5. The secondary battery module of claim 4, wherein the inclined
plane of the first end plate and the inclined plane of the second
end plate are parallel with each other.
6. The secondary battery module of claim 4, wherein the inclined
plane of the first end plate and the inclined plane of the second
end plate are not parallel with each other.
7. The secondary battery module of claim 4, wherein the inclined
plane of the first end plate and the inclined plane of the second
end plate have a same angle of inclination with respect to the
inner surfaces of the respective first and second end plates.
8. The secondary battery module of claim 4, wherein the inclined
plane of the first end plate and the inclined plane of the second
end plate are symmetrical to each other with respect to the inner
surfaces of the first and second end plates.
9. The secondary battery module of claim 4, wherein the inclined
plane of the first end plate and the inclined plane of the second
end plate are inclined in a same direction with respect to the
inner surfaces of the respective first and second end plates.
10. The secondary battery module of claim 4, wherein the inclined
plane of the first end plate and the inclined plane of the second
end plate are inclined in different directions with respect to the
inner surfaces of the respective first and second end plates.
11. The secondary battery module of claim 1, wherein the secondary
battery module is adapted for use as a motor-driving power source
for propelling an electric vehicle or a hybrid electric vehicle.
Description
CROSS-REFERENCE TO RELATED APPLICATION
[0001] This application claims priority to and the benefit of
Korean Patent Application No. 10-2011-0133286, filed on Dec. 12,
2011 in the Korean Intellectual Property Office, the entire content
of which is incorporated herein by reference.
BACKGROUND
[0002] 1. Field
[0003] Aspects of embodiments of the present invention relate to a
secondary battery module.
[0004] 2. Description of the Related Art
[0005] Generally, a large-capacity secondary battery module
includes a plurality of battery cells connected to each other in
series or parallel.
[0006] Each of the battery cells includes an electrode assembly
having a positive electrode and a negative electrode positioned
with a separator interposed therebetween, a case accommodating the
electrode assembly, a cap plate coupled to the case and sealing the
case, and a positive electrode terminal and a negative electrode
terminal protruding from the cap plate and electrically connected
to the electrode assembly.
[0007] In the secondary battery module, the respective battery
cells are alternately arranged such that positive electrode
terminals and negative electrode terminals of adjacent battery
cells are alternated with each other and electrically connected to
each other by bus bars.
[0008] In addition, the secondary battery module has a plurality of
battery cells arranged in a line and two end plates positioned on
the outermost surfaces of the battery cells, and the end plates are
coupled to each other by a connection member, thereby fixing the
plurality of battery cells in a secure manner.

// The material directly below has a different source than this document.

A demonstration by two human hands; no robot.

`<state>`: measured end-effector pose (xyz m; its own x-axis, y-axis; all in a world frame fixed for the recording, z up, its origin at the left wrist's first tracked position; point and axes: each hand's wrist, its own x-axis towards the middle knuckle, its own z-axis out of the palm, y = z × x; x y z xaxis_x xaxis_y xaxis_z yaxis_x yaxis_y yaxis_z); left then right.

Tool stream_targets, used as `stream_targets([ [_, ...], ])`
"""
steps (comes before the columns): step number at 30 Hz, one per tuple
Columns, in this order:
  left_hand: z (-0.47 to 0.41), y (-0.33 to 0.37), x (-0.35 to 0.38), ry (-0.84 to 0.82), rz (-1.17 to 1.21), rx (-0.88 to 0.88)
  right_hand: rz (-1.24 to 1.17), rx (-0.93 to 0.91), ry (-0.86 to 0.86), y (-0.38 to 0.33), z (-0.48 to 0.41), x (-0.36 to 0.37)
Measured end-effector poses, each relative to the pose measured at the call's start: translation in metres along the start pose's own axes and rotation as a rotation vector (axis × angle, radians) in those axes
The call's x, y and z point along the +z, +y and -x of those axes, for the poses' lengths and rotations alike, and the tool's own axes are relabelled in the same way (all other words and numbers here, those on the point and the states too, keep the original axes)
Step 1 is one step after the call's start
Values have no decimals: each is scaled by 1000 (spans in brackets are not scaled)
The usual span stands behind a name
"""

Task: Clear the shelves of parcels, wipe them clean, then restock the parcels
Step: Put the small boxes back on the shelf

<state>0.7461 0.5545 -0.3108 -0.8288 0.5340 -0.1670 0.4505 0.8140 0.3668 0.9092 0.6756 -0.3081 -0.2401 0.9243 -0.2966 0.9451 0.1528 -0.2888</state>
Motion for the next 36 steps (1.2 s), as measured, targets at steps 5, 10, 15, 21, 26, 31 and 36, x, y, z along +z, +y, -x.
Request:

[0009] However, a secondary battery module may be susceptible to
damage of battery cells by distributing an externally applied
force. Also, if the external force is applied to the end plates of
the secondary battery module, the force applied to the battery
cells may not be appropriately distributed.
SUMMARY
[0010] According to an aspect of embodiments of the present
invention, a secondary battery module is configured to maintain a
stacked structure of battery cells in a secure manner when an
external force is applied, while minimizing or reducing damage of
the battery cells.
[0011] According to one embodiment, a secondary battery module
includes a plurality of battery cells arranged in a direction, and
a pair of end plates contacting outermost surfaces of the plurality
of battery cells, and each of the pair of end plates includes an
inclined plane.
[0012] Each of the pair of end plates may include an inner surface
contacting a respective one of the outermost surfaces; the inclined
plane opposite the inner surface; a top surface connecting the
inner surface and the inclined plane; a bottom surface opposite and
substantially parallel with the top surface; a first side surface
connecting the inner surface, the inclined plane, the top surface,
and the bottom surface; and a second side surface opposite and
substantially parallel with the first side surface, wherein the
inclined plane is inclined from one side to another side.
[0013] The top surface and the bottom surface may be
trapezoidal.
[0014] The pair of end plates may include a first end plate
contacting a first outermost surface of the outermost surfaces at a
first end of the plurality of battery cells; and a second end plate
contacting a second outermost surface of the outermost surfaces at
a second end of the plurality of battery cells opposite the first
end.
[0015] The inclined plane of the first end plate and the inclined
plane of the second end plate may be parallel with each other.
[0016] The inclined plane of the first end plate and the inclined
plane of the second end plate may not be parallel with each
other.
[0017] The inclined plane of the first end plate and the inclined
plane of the second end plate may have a same angle of inclination
with respect to the inner surfaces of the respective first and
second end plates.
[0018] The inclined plane of the first end plate and the inclined
plane of the second end plate may be symmetrical to each other with
respect to the inner surfaces of the first and second end
plates.
[0019] The inclined plane of the first end plate and the inclined
plane of the second end plate may be inclined in a same direction
with respect to the inner surfaces of the respective first and
second end plates.
[0020] The inclined plane of the first end plate and the inclined
plane of the second end plate may be inclined in different
directions with respect to the inner surfaces of the respective
first and second end plates.
[0021] The secondary battery module may be adapted for use as a
motor-driving power source for propelling an electric vehicle or a
hybrid electric vehicle.
[0022] According to an aspect of embodiments of the present
invention, in a secondary battery module, a stacked structure of
battery cells is maintained in a secure manner by installing end
plates on opposite outermost surfaces of the battery cells.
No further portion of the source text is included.